In October 2019, Jesuit priest Michael Czerny, PhD’78, was made a Catholic cardinal by Pope Francis. The next month, he was revisiting the site of a military atrocity that had shocked the world and helped shape his life three decades earlier.

On November 16, 1989, members of a Salvadoran government battalion murdered six priests, their housekeeper, and her 16-year-old daughter in their residence at the University of Central America (UCA), a Jesuit university in San Salvador. It was a brutal episode in a prolonged civil war between El Salvador’s military government and leftist guerrillas known as the Farabundo Martí National Liberation Front (FMLN). The Jesuits, who worked closely with the poor communities most ravaged by the conflict, had been labeled as communist subversives by the government for seeking a negotiated peace.

As early as 1977, in a prior spate of anticlerical violence, pro-government flyers had advocated, “Be a patriot, kill a priest.”

This was the tense situation that Czerny, who had been ordained in Canada and earned an interdisciplinary humanities doctorate at UChicago, entered when he arrived in El Salvador in 1990. If UCA was to continue its educational and service work, the fallen priests—some of the most eminent scholars in Central America—would need replacements, and Czerny answered the call.

Czerny assumed duties as UCA’s vice rector and director of its Human Rights Institute. In the latter post, where he succeeded slain priest Segundo Montes, Czerny helped track and document human rights abuses by both sides of the conflict, providing “important inputs not only to public opinion inside the country but also with respect to the United States, whose own policies had an important role to play.” The United States had supported El Salvador’s government with billions of dollars throughout the civil war, and the elite battalion that massacred the Jesuits had been assembled and trained by US forces. But the murders helped sway American public opinion, eventually causing the United States to condition its support for the Salvadoran military.

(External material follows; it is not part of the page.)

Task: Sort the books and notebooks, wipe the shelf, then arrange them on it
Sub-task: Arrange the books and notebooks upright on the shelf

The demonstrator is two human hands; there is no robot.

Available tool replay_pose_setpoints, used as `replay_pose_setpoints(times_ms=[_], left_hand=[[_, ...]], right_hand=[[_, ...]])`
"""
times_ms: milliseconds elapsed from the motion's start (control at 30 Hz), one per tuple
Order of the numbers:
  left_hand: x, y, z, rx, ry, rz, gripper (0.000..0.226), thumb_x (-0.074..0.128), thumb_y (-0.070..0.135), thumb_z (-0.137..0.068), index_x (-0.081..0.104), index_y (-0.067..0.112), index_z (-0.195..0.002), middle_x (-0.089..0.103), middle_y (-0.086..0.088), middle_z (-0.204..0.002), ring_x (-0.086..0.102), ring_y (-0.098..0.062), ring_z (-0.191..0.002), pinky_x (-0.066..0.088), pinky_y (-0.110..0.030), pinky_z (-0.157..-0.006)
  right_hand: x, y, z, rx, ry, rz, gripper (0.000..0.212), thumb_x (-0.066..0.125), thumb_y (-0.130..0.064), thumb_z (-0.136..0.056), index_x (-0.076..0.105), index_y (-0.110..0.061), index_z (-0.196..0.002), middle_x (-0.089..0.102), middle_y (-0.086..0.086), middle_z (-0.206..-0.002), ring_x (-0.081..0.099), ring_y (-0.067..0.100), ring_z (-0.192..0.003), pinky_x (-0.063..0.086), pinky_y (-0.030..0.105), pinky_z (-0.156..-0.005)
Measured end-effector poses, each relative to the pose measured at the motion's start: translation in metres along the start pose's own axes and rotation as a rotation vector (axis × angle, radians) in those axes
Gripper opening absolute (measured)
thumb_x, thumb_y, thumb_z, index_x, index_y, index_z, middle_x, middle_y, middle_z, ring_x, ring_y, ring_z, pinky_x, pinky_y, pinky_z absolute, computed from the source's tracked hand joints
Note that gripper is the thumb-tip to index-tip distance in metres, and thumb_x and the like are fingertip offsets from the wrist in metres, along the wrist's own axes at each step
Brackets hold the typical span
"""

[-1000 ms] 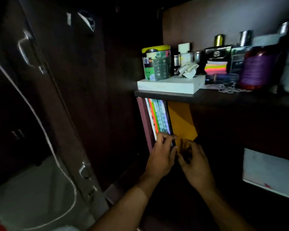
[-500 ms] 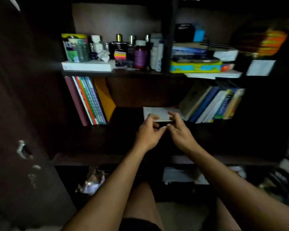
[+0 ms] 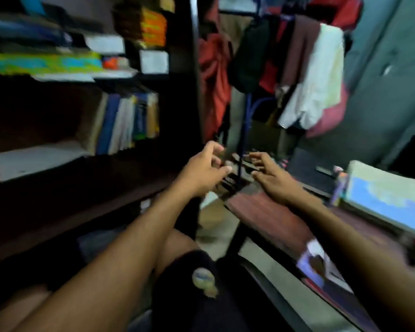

While in El Salvador from 1990 to 1991, Czerny needed to think broadly and critically about issues of human rights in a Cold War context. He regards this kind of thinking as a duty, since “Jesuits have a mandate from Pope Paul VI to understand how nonreligious systems such as Marxism actually work and what their limitations and contradictions are.” His doctoral training at UChicago and dissertation on Marxist and Christian thought also helped prepare him for this work. He applied to the University’s Committee on the Analysis of Ideas and Study of Methods after being “very impressed” by the intellectual approach of a fellow Jesuit, Michael J. Buckley, PhD’67, who had earned his doctorate from the committee. Of his own experience on campus, he says, “‘Inspired’ and ‘supported’ would certainly be two key words.”

One of the fallen priests had also received graduate training at the University of Chicago: social psychologist Ignacio Martín-Baró, AM’77, PhD’79, who had spent Autumn Quarter 1978 living together with Czerny at a Jesuit residence in Hyde Park. The loss of Martín-Baró inspired the Ignacio Martín-Baró Program, established by UChicago president Hanna Holborn Gray, which supports advanced graduate students in designing and teaching original courses on politics and human rights in Latin America.

When Czerny returned to UCA to commemorate the 30th anniversary of the killings, he met with old friends and reflected on the past and future of El Salvador. “One of the things I found very touching was the rededication of YSUCA, the radio station which I founded and opened at that time,” he says, adding that it was a dream of the slain rector to open up this channel of communication with the Salvadoran people and better represent their hopes and needs.